Rewards have their benefits.  People often need external motivation to complete non-meaningful tasks.  But I think the goal should not always be the reward.  The goal is to find intrinsic value in everything we do, and eventually the task itself should be the reward.  While my children receive many prizes for jobs well done (they really are great negotiators,) they also receive many speeches about finding satisfaction in the work itself.  The reward for a good grade in math is having a good grade in math.  The reward for cleaning your room is  having a clean room.  The reward for finishing your book report is having completed your book report.  And the reward for hitting a home run is a score for your team, and the lego set you've been waiting for (hey, as I said, I was REALLY proud.)  Kids are human, and they will need some external motivation, but these should be used as a tool to reach the final goal of finding meaning in the task itself.

Being human myself, I wonder, what's my reward for being a patient mother?  What about my prize for spending my free time building a lego tower with my toddler instead of reading my book, for contemplating with my older children the pros and cons of choosing flying as your superpower instead of chatting with my friend on the phone, and for reading to my daughter a disney princess book instead of getting a manicure?  But even as I write this question, I know the answer.  My reward IS being a patient mother, building a lego tower with my toddler, discussing superpowers with my sons, and reading a princess book to my daughter.  I wouldn't trade it for any other prize in the world.

Tuesday, May 10, 2011

Where did all this laundry come from?

The title for this post pretty much says it all, but I'm going to write it anyway.  If there is one thing I do more than the dishes, it's the laundry.  A mother's job is never "done."  We cook dinner, and it gets eaten, and then we have to cook dinner all over again the next night.  We clean the kitchen, which usually lasts about a couple of hours until the kids come back in for a snack.  We give the baby a bath, and sometimes the results of that job don't even last the day.  No matter how many snacks we prepare in a day, there is always someone who wants another, different snack.  No matter how many dishes we wash, there is always another dish waiting in the sink.  And of course, no matter how much laundry we do, there is always more.  A mother can sometimes feel like there is no sense of accomplishment in her job.
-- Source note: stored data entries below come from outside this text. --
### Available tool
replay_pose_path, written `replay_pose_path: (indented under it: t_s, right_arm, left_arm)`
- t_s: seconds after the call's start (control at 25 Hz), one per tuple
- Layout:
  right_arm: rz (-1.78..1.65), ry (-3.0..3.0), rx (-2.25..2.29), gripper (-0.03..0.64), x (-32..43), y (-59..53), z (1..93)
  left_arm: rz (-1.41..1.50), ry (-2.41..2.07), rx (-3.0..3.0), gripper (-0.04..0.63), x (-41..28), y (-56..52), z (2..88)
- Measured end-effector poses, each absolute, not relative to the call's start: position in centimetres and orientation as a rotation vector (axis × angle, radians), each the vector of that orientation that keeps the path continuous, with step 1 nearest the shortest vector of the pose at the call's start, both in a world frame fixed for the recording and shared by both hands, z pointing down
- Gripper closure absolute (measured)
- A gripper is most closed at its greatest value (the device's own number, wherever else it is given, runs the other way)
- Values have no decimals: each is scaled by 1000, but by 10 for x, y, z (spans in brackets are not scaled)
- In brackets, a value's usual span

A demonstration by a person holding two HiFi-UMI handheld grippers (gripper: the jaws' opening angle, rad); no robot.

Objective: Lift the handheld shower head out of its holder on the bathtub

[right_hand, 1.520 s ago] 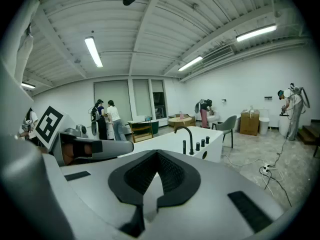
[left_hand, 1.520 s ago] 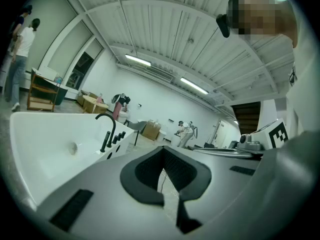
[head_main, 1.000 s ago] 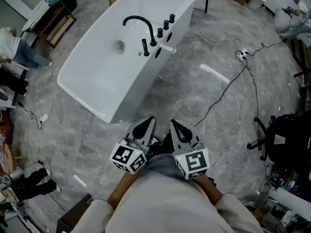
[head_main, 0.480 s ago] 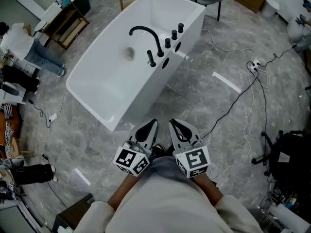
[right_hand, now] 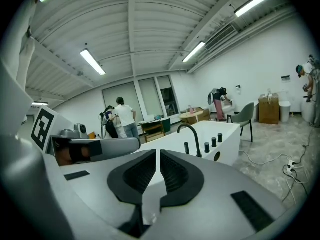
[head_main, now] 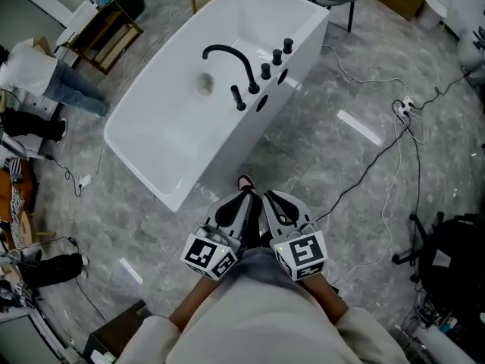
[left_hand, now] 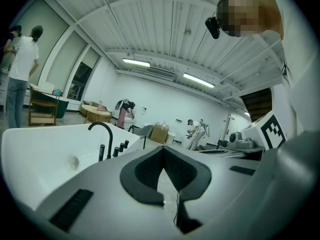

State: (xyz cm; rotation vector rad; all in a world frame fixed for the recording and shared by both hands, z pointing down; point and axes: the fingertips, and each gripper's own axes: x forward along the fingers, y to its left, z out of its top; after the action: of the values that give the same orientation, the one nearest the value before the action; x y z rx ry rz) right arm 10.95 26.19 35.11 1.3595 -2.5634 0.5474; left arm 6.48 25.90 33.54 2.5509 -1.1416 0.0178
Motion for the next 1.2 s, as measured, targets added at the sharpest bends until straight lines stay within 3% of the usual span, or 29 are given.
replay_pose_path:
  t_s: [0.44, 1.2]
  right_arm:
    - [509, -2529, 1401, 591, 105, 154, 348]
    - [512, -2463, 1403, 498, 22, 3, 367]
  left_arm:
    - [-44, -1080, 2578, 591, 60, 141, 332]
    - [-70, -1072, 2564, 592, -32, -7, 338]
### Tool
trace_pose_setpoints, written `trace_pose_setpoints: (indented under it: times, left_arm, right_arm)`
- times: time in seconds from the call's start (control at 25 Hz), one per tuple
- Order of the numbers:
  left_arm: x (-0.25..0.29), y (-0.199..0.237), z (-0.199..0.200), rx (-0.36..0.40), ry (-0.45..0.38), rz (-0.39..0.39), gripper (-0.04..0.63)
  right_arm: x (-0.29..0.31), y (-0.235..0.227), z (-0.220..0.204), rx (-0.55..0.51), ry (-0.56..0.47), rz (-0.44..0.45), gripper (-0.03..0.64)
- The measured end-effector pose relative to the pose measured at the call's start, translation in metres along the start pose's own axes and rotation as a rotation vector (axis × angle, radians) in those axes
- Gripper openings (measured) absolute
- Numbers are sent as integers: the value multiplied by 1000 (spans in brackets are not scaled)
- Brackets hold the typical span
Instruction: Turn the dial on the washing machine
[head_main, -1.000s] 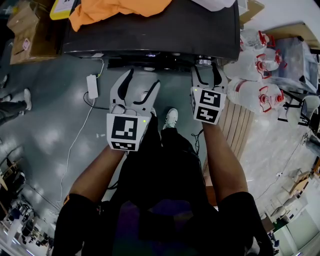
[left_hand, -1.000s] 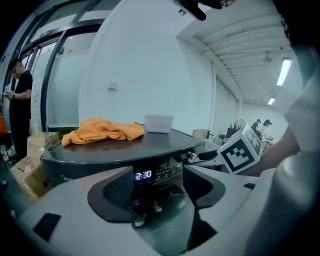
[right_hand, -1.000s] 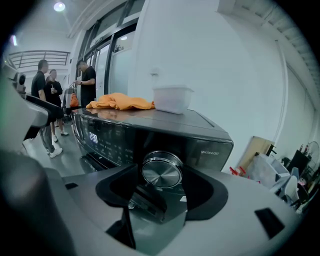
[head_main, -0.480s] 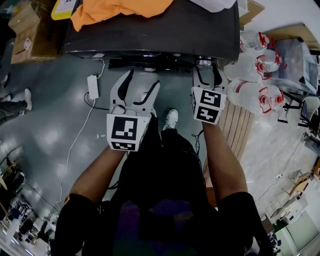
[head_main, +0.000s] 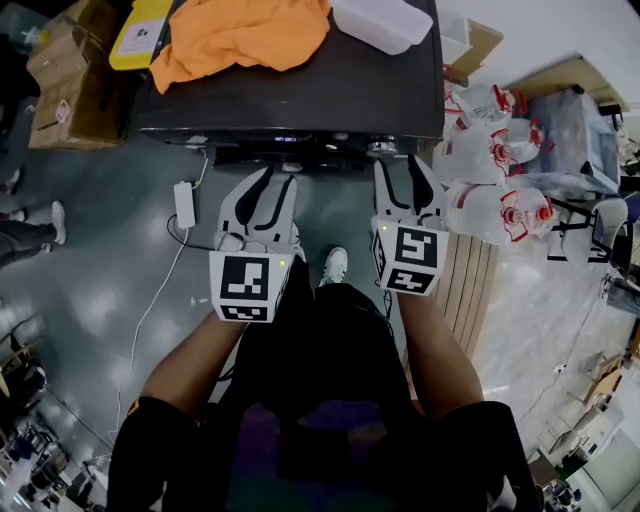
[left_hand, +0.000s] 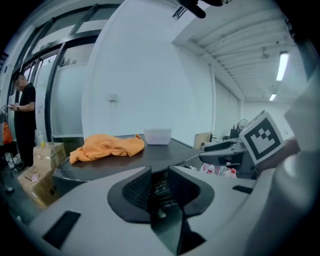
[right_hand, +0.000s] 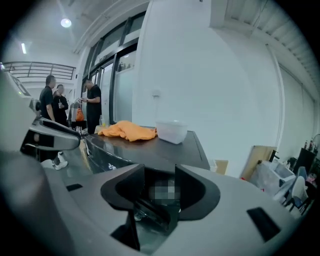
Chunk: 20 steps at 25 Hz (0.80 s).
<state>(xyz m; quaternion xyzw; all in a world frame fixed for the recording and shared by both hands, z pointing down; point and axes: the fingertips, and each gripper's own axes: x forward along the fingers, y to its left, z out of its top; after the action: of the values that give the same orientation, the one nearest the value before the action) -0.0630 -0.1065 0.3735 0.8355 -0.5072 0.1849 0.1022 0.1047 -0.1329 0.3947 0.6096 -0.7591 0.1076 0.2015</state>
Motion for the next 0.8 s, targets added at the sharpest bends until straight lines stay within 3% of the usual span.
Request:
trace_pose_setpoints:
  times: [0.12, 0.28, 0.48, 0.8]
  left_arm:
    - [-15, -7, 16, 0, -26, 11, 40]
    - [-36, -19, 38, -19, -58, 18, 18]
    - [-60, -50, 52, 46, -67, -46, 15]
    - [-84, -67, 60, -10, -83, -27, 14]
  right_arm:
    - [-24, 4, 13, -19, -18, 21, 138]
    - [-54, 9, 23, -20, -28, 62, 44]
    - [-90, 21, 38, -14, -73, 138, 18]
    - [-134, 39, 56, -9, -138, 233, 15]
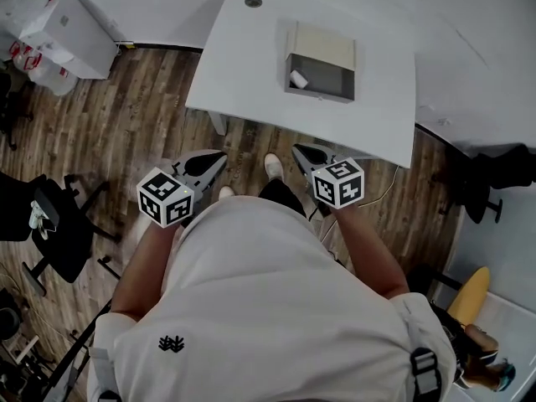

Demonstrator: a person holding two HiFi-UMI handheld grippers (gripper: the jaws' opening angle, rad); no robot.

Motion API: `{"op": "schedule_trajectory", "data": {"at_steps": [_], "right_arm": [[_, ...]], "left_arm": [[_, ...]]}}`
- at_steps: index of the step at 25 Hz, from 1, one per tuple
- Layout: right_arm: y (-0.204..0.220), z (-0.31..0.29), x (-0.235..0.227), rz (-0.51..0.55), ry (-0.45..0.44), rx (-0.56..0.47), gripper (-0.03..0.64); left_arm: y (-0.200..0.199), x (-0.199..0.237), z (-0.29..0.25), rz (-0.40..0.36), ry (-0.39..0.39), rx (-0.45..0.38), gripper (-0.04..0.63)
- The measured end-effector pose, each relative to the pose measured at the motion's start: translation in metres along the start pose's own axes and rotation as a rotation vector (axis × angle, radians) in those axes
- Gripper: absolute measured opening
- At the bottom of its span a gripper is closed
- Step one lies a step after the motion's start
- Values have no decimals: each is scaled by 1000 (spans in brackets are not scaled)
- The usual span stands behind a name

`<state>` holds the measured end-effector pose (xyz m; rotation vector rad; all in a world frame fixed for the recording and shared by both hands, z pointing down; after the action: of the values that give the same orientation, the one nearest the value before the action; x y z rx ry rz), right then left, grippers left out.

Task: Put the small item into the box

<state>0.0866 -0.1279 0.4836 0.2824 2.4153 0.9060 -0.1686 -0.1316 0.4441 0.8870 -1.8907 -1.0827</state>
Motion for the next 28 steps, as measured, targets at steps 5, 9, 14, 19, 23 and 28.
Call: {"op": "schedule_trajectory", "data": {"at_steps": [5, 9, 14, 19, 23, 28], "right_arm": [[12, 12, 16, -13, 0, -40, 6], [15, 16, 21, -22, 5, -58, 6], [16, 16, 27, -11, 5, -63, 6], [16, 16, 33, -2, -1, -64, 6], [18, 14, 37, 7, -7, -59, 6], [14, 12, 40, 19, -21, -55, 6]], "left_arm": [[3, -8, 0, -11, 39, 5, 6], [4, -10, 1, -24, 57, 6, 6], [8, -11, 6, -32, 64, 9, 6], [12, -10, 11, -23, 55, 4, 6], [16, -11, 13, -13, 49, 0, 6], [17, -10, 15, -7, 43, 1, 6]]}}
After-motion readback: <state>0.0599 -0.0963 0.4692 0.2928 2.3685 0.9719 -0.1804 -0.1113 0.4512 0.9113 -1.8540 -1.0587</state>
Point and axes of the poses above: the fingertips, and each gripper's own axes: z backward along the fingers, x to its left, y out of its underside, the point moved 7 cm from there along z, backward along the fingers, and after that the axes turned 10 degrees about -z, right-handed, at the moved point
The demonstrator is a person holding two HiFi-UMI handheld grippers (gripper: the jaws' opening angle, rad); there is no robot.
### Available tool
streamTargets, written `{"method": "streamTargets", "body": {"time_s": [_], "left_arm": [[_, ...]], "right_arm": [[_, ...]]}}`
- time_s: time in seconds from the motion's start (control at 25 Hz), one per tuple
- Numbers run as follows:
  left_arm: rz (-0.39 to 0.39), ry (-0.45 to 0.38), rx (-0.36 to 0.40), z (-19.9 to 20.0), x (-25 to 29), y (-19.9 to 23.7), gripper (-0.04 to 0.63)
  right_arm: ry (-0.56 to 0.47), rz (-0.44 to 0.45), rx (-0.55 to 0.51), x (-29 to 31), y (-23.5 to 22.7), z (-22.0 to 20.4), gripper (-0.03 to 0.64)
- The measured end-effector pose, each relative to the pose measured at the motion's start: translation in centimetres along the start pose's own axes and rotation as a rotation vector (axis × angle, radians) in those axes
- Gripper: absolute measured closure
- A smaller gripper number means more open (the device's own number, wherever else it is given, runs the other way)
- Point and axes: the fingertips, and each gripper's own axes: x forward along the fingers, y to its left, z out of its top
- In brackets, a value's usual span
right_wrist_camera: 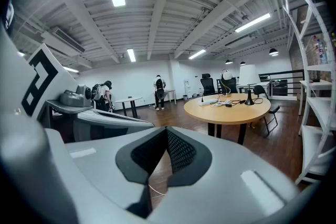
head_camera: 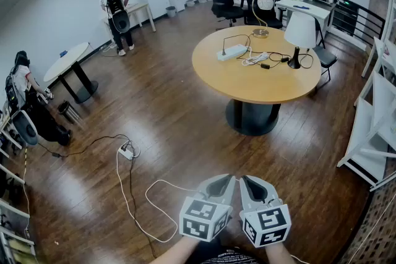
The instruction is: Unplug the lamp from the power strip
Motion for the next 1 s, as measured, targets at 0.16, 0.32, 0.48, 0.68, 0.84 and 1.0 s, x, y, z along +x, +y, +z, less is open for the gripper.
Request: {"method": "streamTargets", "body": {"time_s": [0.16, 0.32, 0.48, 0.68, 0.84, 1.0], "left_arm": [[-0.006, 0.004, -0.005, 2.4, 2.5, 5.0, 0.592], [-0.029, 0.009, 0.002, 5.2, 4.8, 9.2, 0.592], [-0.054, 0.008, 0.001, 7.4, 6.7, 13.1, 0.592], [-0.082, 0.002, 0.004, 9.5, 8.2, 17.0, 0.592], [-0.096, -0.013, 0.019, 10.9, 9.3, 19.1, 0.592], [-0.105, -0.003, 0.041, 11.2, 10.4, 20.6, 0.592]], "right_arm": [[0.011, -0.011, 0.001, 5.6, -0.7, 2.0, 0.615], [0.018, -0.020, 0.004, 10.6, -1.1, 4.4, 0.617], [0.029, -0.030, -0.004, 15.2, -1.1, 6.2, 0.615], [0.035, -0.061, -0.011, 19.3, -1.1, 8.0, 0.616], [0.032, -0.078, -0.018, 21.7, -1.2, 9.1, 0.616], [0.055, -0.084, -0.011, 24.0, -1.6, 9.1, 0.615]]}}
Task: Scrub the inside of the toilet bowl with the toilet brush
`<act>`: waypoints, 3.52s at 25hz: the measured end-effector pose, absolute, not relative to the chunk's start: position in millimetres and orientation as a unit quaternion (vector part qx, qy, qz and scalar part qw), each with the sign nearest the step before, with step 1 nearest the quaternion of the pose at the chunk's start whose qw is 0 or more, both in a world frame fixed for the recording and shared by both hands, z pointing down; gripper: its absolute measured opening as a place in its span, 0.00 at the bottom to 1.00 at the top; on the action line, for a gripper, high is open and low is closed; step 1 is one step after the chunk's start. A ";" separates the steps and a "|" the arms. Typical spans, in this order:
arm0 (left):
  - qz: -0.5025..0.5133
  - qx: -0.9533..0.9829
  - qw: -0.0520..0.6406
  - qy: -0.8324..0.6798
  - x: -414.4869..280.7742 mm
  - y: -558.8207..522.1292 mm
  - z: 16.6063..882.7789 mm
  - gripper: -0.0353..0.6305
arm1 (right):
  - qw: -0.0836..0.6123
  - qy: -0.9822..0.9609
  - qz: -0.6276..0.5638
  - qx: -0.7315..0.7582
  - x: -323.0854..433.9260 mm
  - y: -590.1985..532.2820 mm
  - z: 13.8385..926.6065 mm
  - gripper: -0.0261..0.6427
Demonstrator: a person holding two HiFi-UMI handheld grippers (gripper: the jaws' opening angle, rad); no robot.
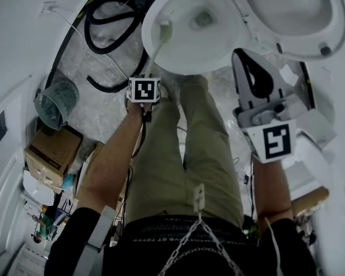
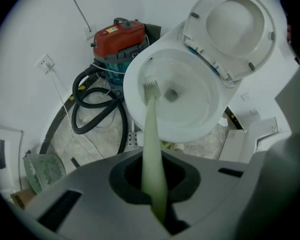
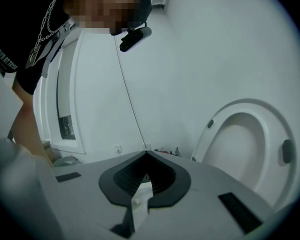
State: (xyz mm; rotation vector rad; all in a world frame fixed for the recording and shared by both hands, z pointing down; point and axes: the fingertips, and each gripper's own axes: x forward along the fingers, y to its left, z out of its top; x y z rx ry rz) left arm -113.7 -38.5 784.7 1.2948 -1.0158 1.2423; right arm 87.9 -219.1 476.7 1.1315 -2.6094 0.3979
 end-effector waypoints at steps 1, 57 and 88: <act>0.512 0.541 0.518 -0.421 -109.3 -39.2 787.8 0.06 | 0.135 -0.900 0.138 0.390 90.4 -219.4 477.8 0.04; 0.559 0.691 0.320 -0.327 12.3 -157.5 812.1 0.06 | 0.143 -0.875 0.153 0.436 163.4 -193.6 479.6 0.04; 0.642 0.702 0.226 -0.207 -36.1 -33.9 800.1 0.06 | 0.132 -0.884 0.138 0.426 83.0 -136.1 452.9 0.04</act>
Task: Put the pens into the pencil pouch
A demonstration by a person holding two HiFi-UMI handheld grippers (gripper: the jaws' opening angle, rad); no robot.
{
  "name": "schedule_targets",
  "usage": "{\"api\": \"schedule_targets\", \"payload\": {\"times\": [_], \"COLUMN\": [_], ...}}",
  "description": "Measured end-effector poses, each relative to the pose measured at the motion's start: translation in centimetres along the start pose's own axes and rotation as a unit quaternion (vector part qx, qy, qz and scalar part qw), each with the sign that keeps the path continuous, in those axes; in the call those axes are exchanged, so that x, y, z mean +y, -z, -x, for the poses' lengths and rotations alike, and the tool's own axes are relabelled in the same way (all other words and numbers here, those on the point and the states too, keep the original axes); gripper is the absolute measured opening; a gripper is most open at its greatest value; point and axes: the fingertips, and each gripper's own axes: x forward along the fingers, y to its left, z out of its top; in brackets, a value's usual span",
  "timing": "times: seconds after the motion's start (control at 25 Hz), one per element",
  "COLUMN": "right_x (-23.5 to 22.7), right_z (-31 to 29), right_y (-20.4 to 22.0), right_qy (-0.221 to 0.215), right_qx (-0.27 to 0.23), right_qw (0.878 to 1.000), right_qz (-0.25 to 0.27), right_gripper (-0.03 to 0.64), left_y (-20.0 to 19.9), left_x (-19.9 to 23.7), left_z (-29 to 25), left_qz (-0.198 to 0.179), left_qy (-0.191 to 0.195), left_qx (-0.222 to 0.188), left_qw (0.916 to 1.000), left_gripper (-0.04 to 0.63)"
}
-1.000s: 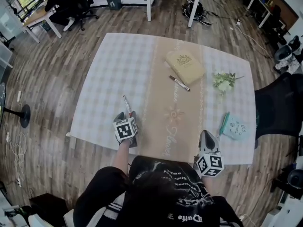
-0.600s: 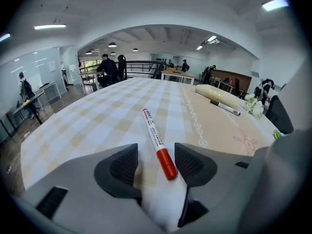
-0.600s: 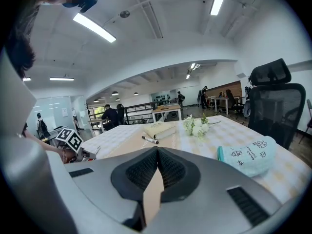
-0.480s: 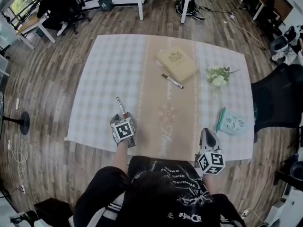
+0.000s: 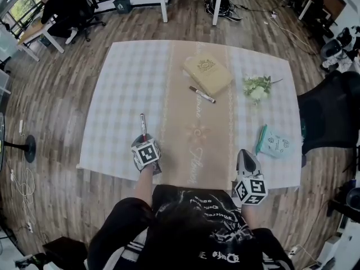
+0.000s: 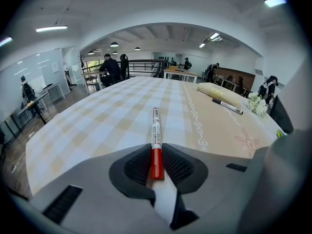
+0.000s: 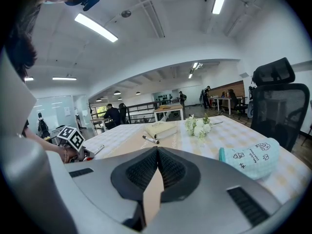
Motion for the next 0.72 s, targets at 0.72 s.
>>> {"api": "schedule_targets", "payload": {"times": [0.72], "right_x": [-3.0], "right_z": [1.1], "right_y": [0.2], "right_qy": [0.048], "right_qx": [-0.002], "right_qw": [0.999], "right_qz": [0.002], "right_gripper": [0.011], "left_y": [-0.8], "left_x": [-8.4], "left_z": [4.6], "left_qz": [-0.061], "left_qy": [0.114], "left_qx": [-0.044], "left_qw": [0.9906], "left_gripper": [0.08]}}
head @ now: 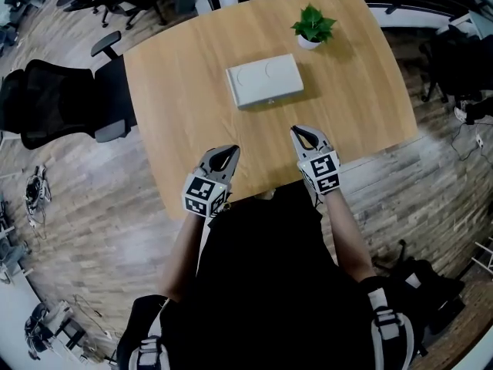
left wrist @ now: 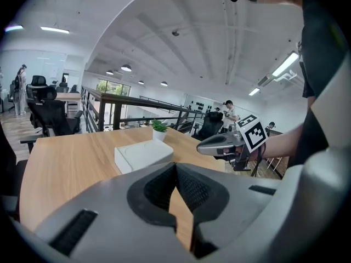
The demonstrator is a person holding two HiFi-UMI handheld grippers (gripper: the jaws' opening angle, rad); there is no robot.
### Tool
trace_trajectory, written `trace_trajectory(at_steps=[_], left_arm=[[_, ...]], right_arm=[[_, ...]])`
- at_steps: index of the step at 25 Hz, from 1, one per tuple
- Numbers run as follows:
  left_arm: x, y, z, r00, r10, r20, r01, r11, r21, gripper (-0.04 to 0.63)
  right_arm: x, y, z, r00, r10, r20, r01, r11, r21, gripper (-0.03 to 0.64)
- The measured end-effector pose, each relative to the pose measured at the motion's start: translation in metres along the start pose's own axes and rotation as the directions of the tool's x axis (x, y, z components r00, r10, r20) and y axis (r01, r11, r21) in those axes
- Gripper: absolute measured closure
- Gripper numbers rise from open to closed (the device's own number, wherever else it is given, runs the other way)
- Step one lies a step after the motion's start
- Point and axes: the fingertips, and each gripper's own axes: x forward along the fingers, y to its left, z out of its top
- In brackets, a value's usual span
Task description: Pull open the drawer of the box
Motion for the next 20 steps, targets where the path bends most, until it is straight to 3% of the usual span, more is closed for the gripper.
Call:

Yet at the same time, there is more accomplishment in a mother's job than any other job.  It is a job which is never completed, and yet it allows things to happen in a way no other job can.  I was reflecting on the fact that I've been washing and folding (and sometimes even ironing, but rarely) my children's clothing for over ten years, and I'm still not done.  That's right, after ten years of laundry, there is still more laundry in the basket in my son's room.  You'd think by now I'd be done.  I might feel like I will never accomplish anything at this rate.  But then I took a closer look at the laundry I was folding, and I noticed that instead of size newborn, they shirts were size 10.  I realized that although it seems like nothing was accomplished, so much was.  And if I wasn't folding my son's laundry, and washing the dishes he ate off, and making him another snack, he would never have grown into the boy he is now.

After a day of cleaning and folding, I look around the house and wonder how many hours until I have to start the process over again.  The constant turnover of housework doesn't seem to say much about all the work I've done.  But hidden between the piles of neatly folded laundry is the story of how far my family has come.

Sunday, May 8, 2011

In Celebration of Mother's

Happy Mother's Day to all mothers and especially to my very own Mom.  While every day really should be "Mother's Day," and acknowledging how much we appreciate our mothers and love them should not only be done once a year, nevertheless this is a day to celebrate motherhood and recognize it's importance on a national level.  So to my mom, and to all mothers, thank you for being so awesome!